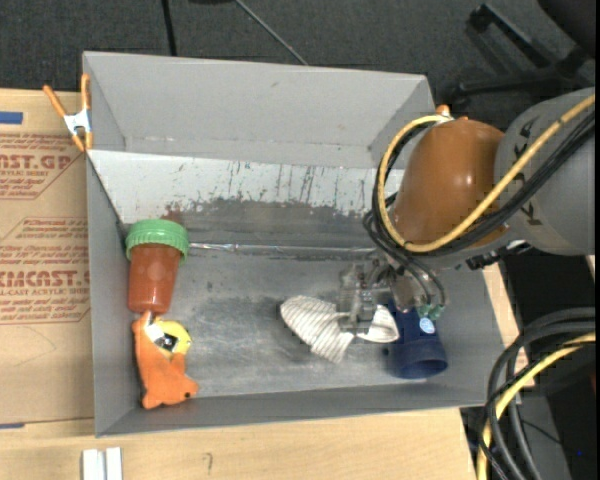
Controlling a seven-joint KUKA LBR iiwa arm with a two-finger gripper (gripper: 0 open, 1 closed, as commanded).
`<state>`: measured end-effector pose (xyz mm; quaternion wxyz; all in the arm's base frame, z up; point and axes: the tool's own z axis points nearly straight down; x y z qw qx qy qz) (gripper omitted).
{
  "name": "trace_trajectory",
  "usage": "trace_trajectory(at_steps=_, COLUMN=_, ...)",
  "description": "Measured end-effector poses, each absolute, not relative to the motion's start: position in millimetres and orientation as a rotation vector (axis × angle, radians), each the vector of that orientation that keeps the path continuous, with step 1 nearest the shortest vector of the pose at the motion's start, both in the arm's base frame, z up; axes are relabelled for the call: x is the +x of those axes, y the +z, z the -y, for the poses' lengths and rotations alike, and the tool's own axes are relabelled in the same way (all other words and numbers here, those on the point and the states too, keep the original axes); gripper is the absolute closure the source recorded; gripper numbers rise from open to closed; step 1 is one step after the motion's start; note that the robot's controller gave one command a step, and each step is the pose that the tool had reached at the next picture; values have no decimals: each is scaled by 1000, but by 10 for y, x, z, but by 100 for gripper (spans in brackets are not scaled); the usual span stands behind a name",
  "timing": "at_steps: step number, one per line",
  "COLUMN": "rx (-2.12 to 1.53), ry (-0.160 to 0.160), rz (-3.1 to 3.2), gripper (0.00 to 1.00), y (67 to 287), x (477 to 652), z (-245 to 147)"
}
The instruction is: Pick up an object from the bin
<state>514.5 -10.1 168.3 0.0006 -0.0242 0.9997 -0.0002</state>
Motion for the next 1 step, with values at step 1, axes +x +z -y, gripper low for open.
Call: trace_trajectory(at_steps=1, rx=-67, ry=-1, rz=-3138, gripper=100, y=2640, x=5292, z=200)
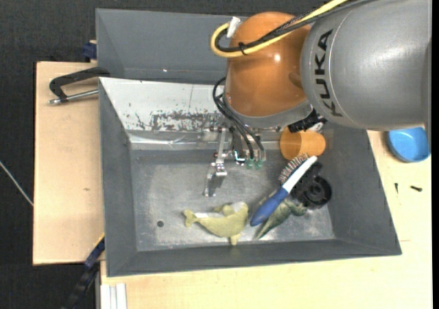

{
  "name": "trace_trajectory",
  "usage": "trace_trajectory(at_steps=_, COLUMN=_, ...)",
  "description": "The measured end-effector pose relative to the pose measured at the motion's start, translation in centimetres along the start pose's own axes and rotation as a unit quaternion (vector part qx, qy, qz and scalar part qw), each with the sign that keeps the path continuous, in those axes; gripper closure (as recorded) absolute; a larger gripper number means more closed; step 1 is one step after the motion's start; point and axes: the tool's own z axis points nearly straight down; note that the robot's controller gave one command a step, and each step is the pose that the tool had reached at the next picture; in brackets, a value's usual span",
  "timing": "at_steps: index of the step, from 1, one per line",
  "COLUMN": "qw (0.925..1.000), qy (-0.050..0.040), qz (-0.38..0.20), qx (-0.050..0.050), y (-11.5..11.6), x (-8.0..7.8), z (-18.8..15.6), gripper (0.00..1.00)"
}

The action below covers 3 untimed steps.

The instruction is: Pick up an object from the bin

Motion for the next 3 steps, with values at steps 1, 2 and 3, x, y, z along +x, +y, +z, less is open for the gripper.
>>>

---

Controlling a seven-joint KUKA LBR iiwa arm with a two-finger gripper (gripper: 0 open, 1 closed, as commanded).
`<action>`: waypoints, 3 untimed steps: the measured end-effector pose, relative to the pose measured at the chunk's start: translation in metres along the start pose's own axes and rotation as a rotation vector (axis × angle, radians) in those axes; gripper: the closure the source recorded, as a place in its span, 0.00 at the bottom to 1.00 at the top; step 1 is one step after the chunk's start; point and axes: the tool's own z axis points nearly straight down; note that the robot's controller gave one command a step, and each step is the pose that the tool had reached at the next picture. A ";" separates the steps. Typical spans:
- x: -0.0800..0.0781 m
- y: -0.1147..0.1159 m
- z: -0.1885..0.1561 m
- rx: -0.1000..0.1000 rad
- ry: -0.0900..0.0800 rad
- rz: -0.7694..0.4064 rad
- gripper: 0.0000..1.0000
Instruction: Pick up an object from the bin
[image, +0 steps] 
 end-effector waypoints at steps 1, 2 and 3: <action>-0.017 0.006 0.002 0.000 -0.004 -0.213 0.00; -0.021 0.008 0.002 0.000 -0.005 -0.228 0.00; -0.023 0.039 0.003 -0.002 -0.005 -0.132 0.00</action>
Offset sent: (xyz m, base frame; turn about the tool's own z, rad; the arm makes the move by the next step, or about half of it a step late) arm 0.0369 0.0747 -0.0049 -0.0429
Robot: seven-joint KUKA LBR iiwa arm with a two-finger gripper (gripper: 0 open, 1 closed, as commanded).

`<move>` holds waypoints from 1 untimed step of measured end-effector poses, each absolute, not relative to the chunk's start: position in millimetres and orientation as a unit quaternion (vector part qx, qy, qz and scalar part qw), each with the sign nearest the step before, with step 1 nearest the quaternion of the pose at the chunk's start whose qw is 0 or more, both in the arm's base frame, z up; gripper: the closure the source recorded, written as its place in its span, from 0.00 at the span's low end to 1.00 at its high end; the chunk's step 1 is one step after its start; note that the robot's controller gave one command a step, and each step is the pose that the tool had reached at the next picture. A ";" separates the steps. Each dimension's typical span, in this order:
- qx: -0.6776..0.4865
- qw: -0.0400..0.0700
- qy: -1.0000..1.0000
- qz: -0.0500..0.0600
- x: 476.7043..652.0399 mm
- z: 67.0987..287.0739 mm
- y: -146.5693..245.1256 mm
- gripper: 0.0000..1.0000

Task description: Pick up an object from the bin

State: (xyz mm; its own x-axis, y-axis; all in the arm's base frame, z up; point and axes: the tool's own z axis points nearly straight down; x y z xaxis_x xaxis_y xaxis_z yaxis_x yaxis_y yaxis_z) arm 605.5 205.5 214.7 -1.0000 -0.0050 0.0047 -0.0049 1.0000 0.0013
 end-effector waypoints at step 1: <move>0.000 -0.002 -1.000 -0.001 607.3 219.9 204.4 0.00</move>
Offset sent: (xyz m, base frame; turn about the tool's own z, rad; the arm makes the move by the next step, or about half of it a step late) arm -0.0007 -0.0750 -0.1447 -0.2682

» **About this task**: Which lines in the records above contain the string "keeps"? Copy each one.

» **Written answer**:
  "description": "Measured end-effector poses, each absolute, not relative to the motion's start: position in millimetres and orientation as a rotation vector (axis × angle, radians), each the vector of that orientation that keeps the path continuous, with step 1 nearest the shortest vector of the pose at the motion's start, both in the arm's base frame, z up; axes are relabelled for the call: x is the +x of those axes, y the +z, z the -y, for the poses' lengths and rotations alike, and the tool's own axes are relabelled in the same way (all other words and numbers here, those on the point and the states too, keep the original axes); gripper is the absolute closure the source recorded; gripper numbers rise from open to closed; step 1 is one step after the motion's start; note that the robot's controller gave one command a step, and each step is the pose that the tool had reached at the next picture; values have no decimals: each is scaled by 1000, but by 10 for y, x, z, but by 100 for gripper (spans in brackets are not scaled); the usual span stands behind a name",
  "description": "The measured end-effector pose relative to the pose measured at the motion's start, translation in centimetres along the start pose's own axes and rotation as a unit quaternion (vector part qx, qy, qz and scalar part qw), each with the sign that keeps the path continuous, in those axes; gripper closure (as recorded) absolute; a larger gripper number means more closed; step 1 is one step after the motion's start; point and axes: the tool's own z axis points nearly straight down; note that the robot's controller gave one command a step, and each step is the pose that the tool had reached at the next picture; in brackets, a value's usual span",

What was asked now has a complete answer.